Exercise brief: In the copy, keep every word of the data below and none of its pictures.

Information:
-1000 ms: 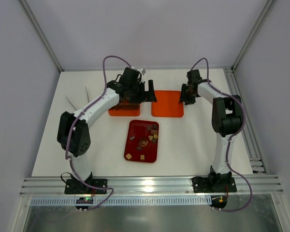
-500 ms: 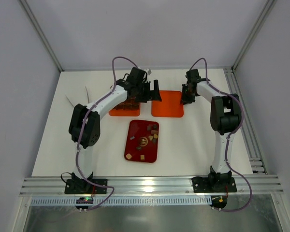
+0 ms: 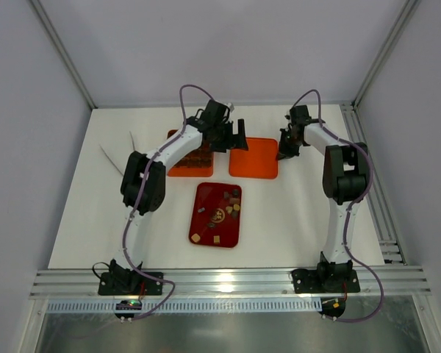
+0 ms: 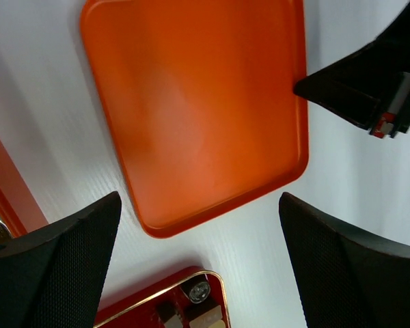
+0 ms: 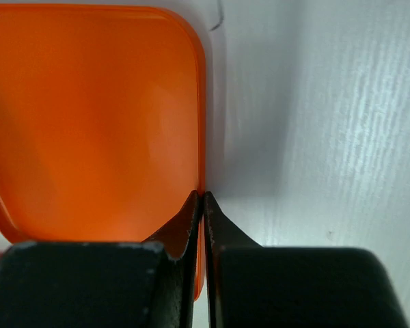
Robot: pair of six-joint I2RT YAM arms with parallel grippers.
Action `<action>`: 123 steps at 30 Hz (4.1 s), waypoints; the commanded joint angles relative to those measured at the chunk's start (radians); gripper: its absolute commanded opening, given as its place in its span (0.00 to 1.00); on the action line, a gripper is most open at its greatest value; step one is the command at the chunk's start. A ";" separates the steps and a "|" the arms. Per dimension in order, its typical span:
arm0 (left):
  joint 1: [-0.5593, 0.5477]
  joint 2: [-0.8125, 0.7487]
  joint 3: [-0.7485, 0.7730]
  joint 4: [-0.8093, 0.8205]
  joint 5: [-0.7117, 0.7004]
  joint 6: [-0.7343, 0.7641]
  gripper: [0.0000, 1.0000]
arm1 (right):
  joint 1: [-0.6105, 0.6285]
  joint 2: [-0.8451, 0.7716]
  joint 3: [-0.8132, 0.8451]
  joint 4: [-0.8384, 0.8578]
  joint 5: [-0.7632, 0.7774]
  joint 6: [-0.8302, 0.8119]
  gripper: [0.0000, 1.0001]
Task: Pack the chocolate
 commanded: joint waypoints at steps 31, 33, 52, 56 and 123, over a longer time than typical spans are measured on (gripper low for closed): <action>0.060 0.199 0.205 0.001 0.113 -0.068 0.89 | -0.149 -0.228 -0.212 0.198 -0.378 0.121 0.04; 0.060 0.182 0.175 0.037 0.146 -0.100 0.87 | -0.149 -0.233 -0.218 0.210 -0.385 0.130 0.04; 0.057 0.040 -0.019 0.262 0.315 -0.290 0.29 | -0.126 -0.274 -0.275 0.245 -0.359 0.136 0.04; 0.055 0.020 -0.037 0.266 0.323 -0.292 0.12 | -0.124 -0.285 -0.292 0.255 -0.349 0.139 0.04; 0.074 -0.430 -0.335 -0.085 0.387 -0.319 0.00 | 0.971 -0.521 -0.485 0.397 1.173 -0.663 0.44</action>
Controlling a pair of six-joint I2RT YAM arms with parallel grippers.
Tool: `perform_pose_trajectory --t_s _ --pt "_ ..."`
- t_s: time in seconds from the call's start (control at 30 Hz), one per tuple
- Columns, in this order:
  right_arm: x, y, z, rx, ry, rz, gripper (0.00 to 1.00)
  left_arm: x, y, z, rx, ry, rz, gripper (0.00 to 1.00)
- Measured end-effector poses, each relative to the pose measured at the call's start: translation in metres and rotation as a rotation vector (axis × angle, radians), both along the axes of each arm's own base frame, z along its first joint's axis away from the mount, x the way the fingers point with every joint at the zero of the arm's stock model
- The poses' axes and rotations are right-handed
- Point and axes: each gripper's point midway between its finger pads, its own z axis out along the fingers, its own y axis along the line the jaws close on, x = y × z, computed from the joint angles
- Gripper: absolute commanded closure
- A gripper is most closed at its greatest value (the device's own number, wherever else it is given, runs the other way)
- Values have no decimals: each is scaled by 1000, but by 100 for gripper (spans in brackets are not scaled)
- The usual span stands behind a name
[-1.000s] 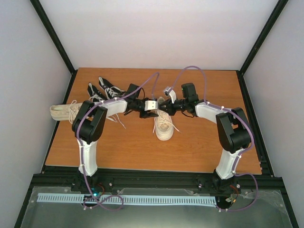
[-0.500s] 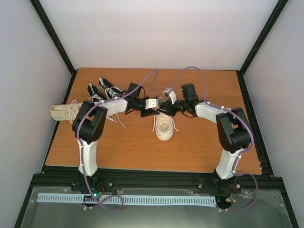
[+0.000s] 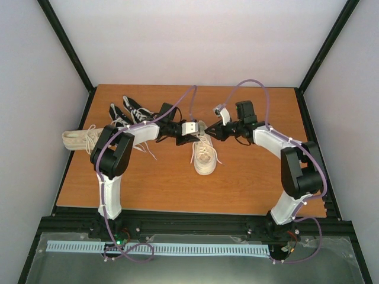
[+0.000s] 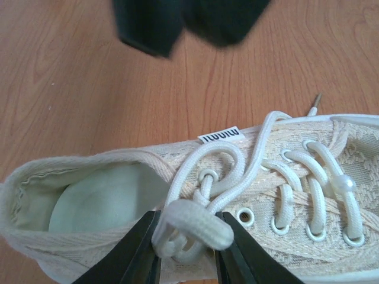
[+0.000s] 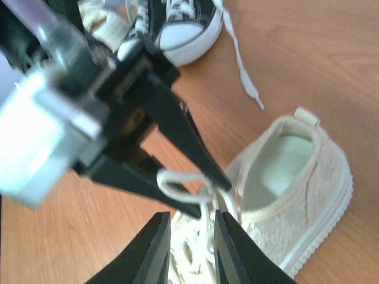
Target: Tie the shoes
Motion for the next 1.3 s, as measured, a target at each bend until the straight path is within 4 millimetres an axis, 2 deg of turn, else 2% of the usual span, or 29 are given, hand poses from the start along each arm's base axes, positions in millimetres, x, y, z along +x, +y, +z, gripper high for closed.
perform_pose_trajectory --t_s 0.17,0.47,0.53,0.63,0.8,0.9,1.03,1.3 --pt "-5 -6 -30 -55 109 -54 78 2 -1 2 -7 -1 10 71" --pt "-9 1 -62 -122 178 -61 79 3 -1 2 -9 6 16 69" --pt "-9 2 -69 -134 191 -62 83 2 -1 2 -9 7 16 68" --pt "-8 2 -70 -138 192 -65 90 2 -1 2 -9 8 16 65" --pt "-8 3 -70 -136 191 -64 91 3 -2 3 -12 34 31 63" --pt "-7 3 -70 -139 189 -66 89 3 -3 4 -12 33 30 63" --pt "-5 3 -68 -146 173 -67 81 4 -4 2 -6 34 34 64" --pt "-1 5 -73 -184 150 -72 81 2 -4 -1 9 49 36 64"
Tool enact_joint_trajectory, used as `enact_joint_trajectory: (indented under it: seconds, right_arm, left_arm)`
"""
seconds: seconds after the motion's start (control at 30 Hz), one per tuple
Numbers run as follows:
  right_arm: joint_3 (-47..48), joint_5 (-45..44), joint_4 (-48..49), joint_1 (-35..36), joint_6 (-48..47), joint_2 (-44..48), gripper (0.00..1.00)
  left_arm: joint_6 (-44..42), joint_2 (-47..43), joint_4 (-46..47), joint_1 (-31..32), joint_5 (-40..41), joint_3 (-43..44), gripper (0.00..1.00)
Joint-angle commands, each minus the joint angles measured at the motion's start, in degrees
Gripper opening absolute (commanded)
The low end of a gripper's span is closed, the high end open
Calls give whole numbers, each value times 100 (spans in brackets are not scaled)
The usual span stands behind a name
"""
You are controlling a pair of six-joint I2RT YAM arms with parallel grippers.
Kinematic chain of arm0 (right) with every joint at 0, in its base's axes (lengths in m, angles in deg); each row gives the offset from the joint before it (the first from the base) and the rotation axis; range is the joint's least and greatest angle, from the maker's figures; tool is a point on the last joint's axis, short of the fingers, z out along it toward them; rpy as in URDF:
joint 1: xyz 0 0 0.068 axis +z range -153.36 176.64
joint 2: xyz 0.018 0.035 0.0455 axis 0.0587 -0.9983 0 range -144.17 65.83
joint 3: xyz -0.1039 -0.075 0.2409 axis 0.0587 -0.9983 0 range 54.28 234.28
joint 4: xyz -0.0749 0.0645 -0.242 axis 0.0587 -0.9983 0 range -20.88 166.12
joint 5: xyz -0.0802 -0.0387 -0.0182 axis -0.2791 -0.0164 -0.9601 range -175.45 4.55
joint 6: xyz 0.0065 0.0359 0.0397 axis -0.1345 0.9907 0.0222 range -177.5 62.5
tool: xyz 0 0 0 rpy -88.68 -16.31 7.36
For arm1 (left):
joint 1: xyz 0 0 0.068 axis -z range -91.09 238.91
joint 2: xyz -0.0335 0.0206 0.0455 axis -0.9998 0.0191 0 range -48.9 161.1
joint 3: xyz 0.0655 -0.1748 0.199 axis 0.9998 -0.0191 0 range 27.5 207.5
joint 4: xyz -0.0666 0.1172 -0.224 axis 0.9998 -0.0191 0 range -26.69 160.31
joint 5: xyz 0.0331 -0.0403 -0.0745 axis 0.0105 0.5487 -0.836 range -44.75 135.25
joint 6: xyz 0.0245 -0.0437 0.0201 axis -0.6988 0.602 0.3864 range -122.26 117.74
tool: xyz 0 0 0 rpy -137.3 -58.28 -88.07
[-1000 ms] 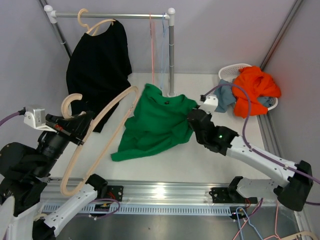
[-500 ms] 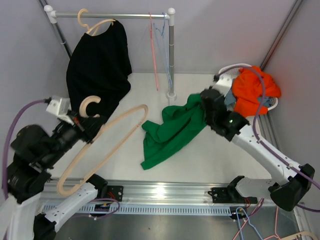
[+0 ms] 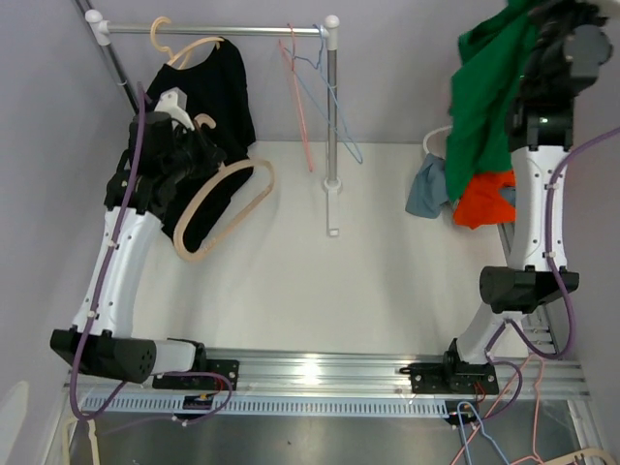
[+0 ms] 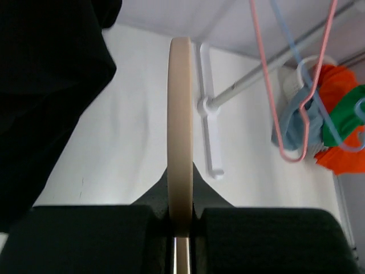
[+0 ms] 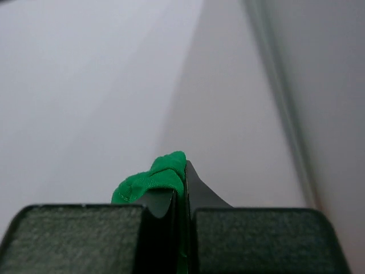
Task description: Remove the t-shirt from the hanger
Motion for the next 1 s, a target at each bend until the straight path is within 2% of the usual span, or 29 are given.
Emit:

Answer box:
-1000 ms: 
-500 ms: 
+0 ms: 
+0 ms: 
+0 ms: 
Robot: pair of six-joint I2RT YAM arms with parallel grippers.
Action `<action>`: 123 steps at 30 Hz (4.1 s), waypoints; the commanded joint angles relative to those measured at the chunk's start (radians); gripper: its absolute commanded opening, given as its place in its span (0.00 to 1.00); on the action line, a gripper is most open at its greatest value; step one is the command at the chunk's start. A ";" separates the steps and a "|" the arms. Per dimension in order, its typical span:
arm0 (left):
  joint 1: [-0.5593, 0.5477]
  joint 2: [-0.8125, 0.7487]
  joint 3: [-0.7485, 0.7730]
  joint 4: [-0.8093, 0.8205]
  joint 5: [-0.7117, 0.7004]
  joint 6: [-0.7343, 0.7641]
  gripper: [0.0000, 1.0000]
arm1 (right):
  joint 1: [-0.6105, 0.6285]
  joint 2: [-0.8451, 0.7716]
  joint 3: [-0.8132, 0.8451]
  joint 4: [-0.8384, 0.8578]
  joint 5: [-0.7632, 0.7774]
  joint 6: [-0.8302, 0.8119]
  gripper: [0.0000, 1.0001]
Task: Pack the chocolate
 commanded: joint waypoints at steps 31, 33, 52, 56 and 123, over a longer time than typical spans are measured on (gripper low for closed): <action>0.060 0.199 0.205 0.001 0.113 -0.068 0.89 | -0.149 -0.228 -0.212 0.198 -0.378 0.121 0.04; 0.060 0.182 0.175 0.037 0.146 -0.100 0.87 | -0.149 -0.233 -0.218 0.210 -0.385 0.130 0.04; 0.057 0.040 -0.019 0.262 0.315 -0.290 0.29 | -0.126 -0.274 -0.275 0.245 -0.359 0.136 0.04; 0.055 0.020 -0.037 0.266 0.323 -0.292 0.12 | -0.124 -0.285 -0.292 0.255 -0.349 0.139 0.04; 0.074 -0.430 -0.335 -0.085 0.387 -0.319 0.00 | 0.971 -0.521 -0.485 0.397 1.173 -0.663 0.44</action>
Controlling a pair of six-joint I2RT YAM arms with parallel grippers.
Tool: `perform_pose_trajectory --t_s _ --pt "_ ..."`
- t_s: time in seconds from the call's start (control at 30 Hz), one per tuple
- Columns, in this order:
  right_arm: x, y, z, rx, ry, rz, gripper (0.00 to 1.00)
  left_arm: x, y, z, rx, ry, rz, gripper (0.00 to 1.00)
- Measured end-effector poses, each relative to the pose measured at the call's start: translation in metres and rotation as a rotation vector (axis × angle, radians), both along the axes of each arm's own base frame, z along its first joint's axis away from the mount, x the way the fingers point with every joint at the zero of the arm's stock model
- The poses' axes and rotations are right-handed
- Point and axes: each gripper's point midway between its finger pads, its own z axis out along the fingers, its own y axis along the line the jaws close on, x = y × z, computed from the joint angles
- Gripper: absolute commanded closure
- A gripper is most closed at its greatest value (the device's own number, wherever else it is given, runs the other way)
- Values have no decimals: each is scaled by 1000, but by 100 for gripper (spans in brackets are not scaled)
- The usual span stands behind a name
[-1.000s] 
[-0.500s] 
[+0.000s] 
[+0.000s] 
[+0.000s] 
Target: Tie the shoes
Motion for the next 1.3 s, as measured, a target at each bend until the straight path is within 4 millimetres an axis, 2 deg of turn, else 2% of the usual span, or 29 are given, hand poses from the start along each arm's base axes, positions in millimetres, x, y, z along +x, +y, +z, gripper high for closed.
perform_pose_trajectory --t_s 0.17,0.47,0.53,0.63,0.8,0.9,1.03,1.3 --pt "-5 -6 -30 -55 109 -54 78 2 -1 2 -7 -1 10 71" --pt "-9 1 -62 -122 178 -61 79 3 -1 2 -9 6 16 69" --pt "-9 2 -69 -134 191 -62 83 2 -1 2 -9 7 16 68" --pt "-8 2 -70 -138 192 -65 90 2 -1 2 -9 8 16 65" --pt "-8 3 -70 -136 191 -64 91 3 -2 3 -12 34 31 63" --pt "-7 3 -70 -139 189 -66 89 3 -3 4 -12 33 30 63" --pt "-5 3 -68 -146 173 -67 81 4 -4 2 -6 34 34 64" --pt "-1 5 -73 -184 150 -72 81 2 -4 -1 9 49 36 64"
Tool enact_joint_trajectory, used as `enact_joint_trajectory: (indented under it: seconds, right_arm, left_arm)`
"""
seconds: seconds after the motion's start (control at 30 Hz), one per tuple
Numbers run as follows:
  right_arm: joint_3 (-47..48), joint_5 (-45..44), joint_4 (-48..49), joint_1 (-35..36), joint_6 (-48..47), joint_2 (-44..48), gripper (0.00..1.00)
  left_arm: joint_6 (-44..42), joint_2 (-47..43), joint_4 (-46..47), joint_1 (-31..32), joint_5 (-40..41), joint_3 (-43..44), gripper (0.00..1.00)
Joint-angle commands, each minus the joint angles measured at the motion's start, in degrees
Gripper opening absolute (commanded)
The low end of a gripper's span is closed, the high end open
Calls give whole numbers, each value times 100 (spans in brackets are not scaled)
The usual span stands behind a name
"""
You are controlling a pair of six-joint I2RT YAM arms with parallel grippers.
Kinematic chain of arm0 (right) with every joint at 0, in its base's axes (lengths in m, angles in deg); each row gives the offset from the joint before it (the first from the base) and the rotation axis; range is the joint's least and greatest angle, from the maker's figures; tool is a point on the last joint's axis, short of the fingers, z out along it toward them; rpy as in URDF:
joint 1: xyz 0 0 0.068 axis +z range -153.36 176.64
joint 2: xyz 0.018 0.035 0.0455 axis 0.0587 -0.9983 0 range -144.17 65.83
joint 3: xyz -0.1039 -0.075 0.2409 axis 0.0587 -0.9983 0 range 54.28 234.28
joint 4: xyz -0.0749 0.0645 -0.242 axis 0.0587 -0.9983 0 range -20.88 166.12
joint 5: xyz -0.0802 -0.0387 -0.0182 axis -0.2791 -0.0164 -0.9601 range -175.45 4.55
joint 6: xyz 0.0065 0.0359 0.0397 axis -0.1345 0.9907 0.0222 range -177.5 62.5
tool: xyz 0 0 0 rpy -88.68 -16.31 7.36
For arm1 (left):
joint 1: xyz 0 0 0.068 axis -z range -91.09 238.91
joint 2: xyz -0.0335 0.0206 0.0455 axis -0.9998 0.0191 0 range -48.9 161.1
joint 3: xyz 0.0655 -0.1748 0.199 axis 0.9998 -0.0191 0 range 27.5 207.5
joint 4: xyz -0.0666 0.1172 -0.224 axis 0.9998 -0.0191 0 range -26.69 160.31
joint 5: xyz 0.0331 -0.0403 -0.0745 axis 0.0105 0.5487 -0.836 range -44.75 135.25
joint 6: xyz 0.0245 -0.0437 0.0201 axis -0.6988 0.602 0.3864 range -122.26 117.74
tool: xyz 0 0 0 rpy -137.3 -58.28 -88.07
[-1000 ms] 
[-500 ms] 
[+0 ms] 
[+0 ms] 
[+0 ms] 
Task description: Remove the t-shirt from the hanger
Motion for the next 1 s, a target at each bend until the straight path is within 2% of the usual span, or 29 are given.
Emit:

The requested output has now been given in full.